Mlliyet Milliyet Blog Milliyet Blog
 
Facebook Connect
Blog Kategorileri
 

22 Ocak '08

 
Kategori
Gündelik Yaşam
 

Bir ülke mi, bir şehir mi? İstanbul!

Bir ülke mi, bir şehir mi? İstanbul!
 

Adrese dayalı nüfus kayıt sistemine kapsamında yapılan Türkiye nüfus sayımına göre Türkiye’nin nüfusu 70 milyon 586 bin 256 kişi olarak açıklandı.[1] Türkiye nüfusunun yaklaşık 35 milyonun kadınlar oluşturuyor. Çok az fark da olsa, Türkiye’de erkek nüfus, kadın nüfusa göre daha fazla.
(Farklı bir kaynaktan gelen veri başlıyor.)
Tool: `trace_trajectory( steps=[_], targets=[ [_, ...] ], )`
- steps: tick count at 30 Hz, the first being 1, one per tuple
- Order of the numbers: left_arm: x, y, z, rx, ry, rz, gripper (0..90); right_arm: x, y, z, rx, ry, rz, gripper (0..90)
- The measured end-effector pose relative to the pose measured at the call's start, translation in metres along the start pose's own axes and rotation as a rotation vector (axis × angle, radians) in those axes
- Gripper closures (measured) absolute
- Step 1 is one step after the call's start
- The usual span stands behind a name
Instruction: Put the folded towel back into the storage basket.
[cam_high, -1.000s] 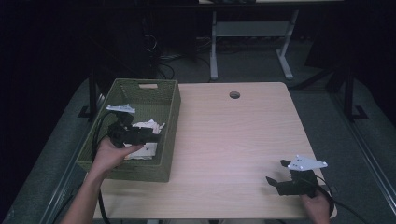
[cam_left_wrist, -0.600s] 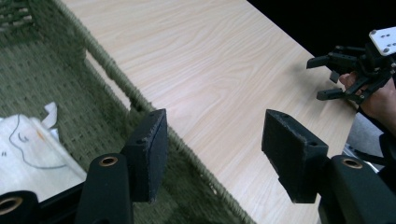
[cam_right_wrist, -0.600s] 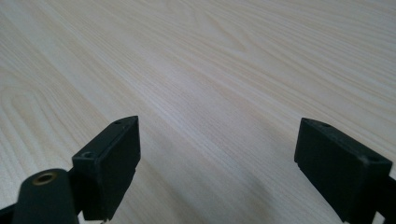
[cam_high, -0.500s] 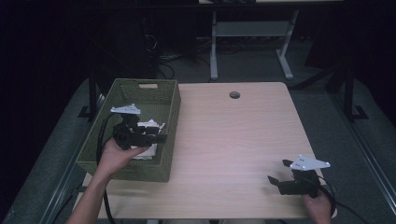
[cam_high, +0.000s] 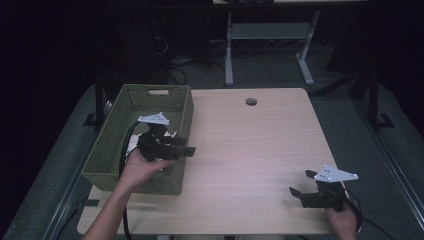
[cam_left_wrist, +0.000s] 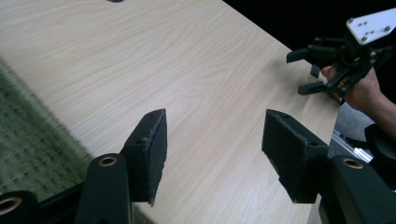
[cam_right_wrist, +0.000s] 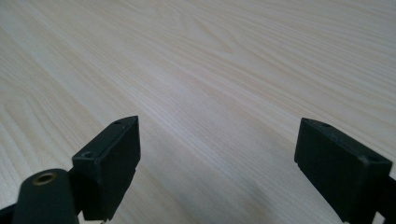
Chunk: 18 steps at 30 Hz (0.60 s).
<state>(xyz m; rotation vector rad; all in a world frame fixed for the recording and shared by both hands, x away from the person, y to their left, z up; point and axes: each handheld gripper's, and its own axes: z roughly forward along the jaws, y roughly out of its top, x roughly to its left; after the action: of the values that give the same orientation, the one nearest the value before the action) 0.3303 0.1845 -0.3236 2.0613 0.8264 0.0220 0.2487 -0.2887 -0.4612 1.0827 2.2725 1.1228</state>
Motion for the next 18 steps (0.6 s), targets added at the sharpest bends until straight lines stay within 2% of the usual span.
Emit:
trace_trajectory(
  steps=[9,13,18],
  targets=[
    [-0.017,0.010,0.024,0.018,-0.023,0.029,40.9,0.001,0.001,-0.001,0.004,0.004,-0.011,14.0],
    [-0.026,0.012,0.034,0.024,-0.037,0.048,41.0,0.000,0.003,-0.002,-0.006,0.007,-0.024,14.0],
    [-0.034,0.011,0.047,0.031,-0.045,0.051,41.0,-0.002,0.002,-0.003,-0.001,0.018,-0.027,13.9]
  ],
)
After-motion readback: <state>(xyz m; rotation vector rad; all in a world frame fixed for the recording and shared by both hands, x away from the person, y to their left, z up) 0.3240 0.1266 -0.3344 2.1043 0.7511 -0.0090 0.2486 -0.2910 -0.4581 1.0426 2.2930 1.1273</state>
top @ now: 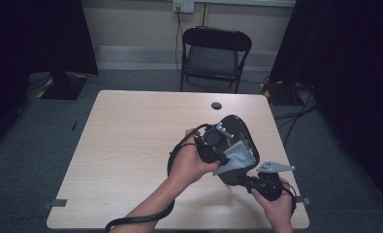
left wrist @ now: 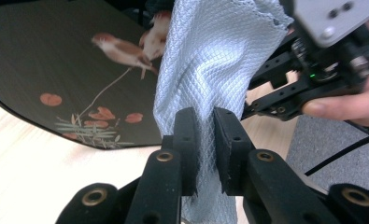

Hepiniz tahmin edersiniz ki, Türkiye’de en kalabalık nüfusa sahip il İstanbul. İstanbul’un nüfusu tam olarak 12 milyon 573 bin 836 kişi. Yani dünya üzerinde var olan birçok devletten daha fazla nüfusa sahip bir şehir…

İstanbul’un nüfusu birçok Avrupa Birliği ülkesinden daha fazla: Avusturya yaklaşık 8 milyon, Belçika yaklaşık 10 milyon, Danimarka yaklaşık 5 milyon 300 bin, Portekiz yaklaşık 10 milyonluk nüfusa sahip. Ayrıca İstanbul’un nüfusu, komşumuz olan bazı devletlerden de daha fazla: Bulgaristan yaklaşık 7 milyon 500 bin, Yunanistan yaklaşık 11 milyon 200 bin, Gürcistan yaklaşık 4 milyon 500 bin, Ermenistan yaklaşık 3 milyon… Dünyada var olan büyük-küçük devletlerin birçoğunu da inceleyecek olursak, İstanbul’un ne kadar büyük bir şehir olduğunu daha iyi anlamış oluruz.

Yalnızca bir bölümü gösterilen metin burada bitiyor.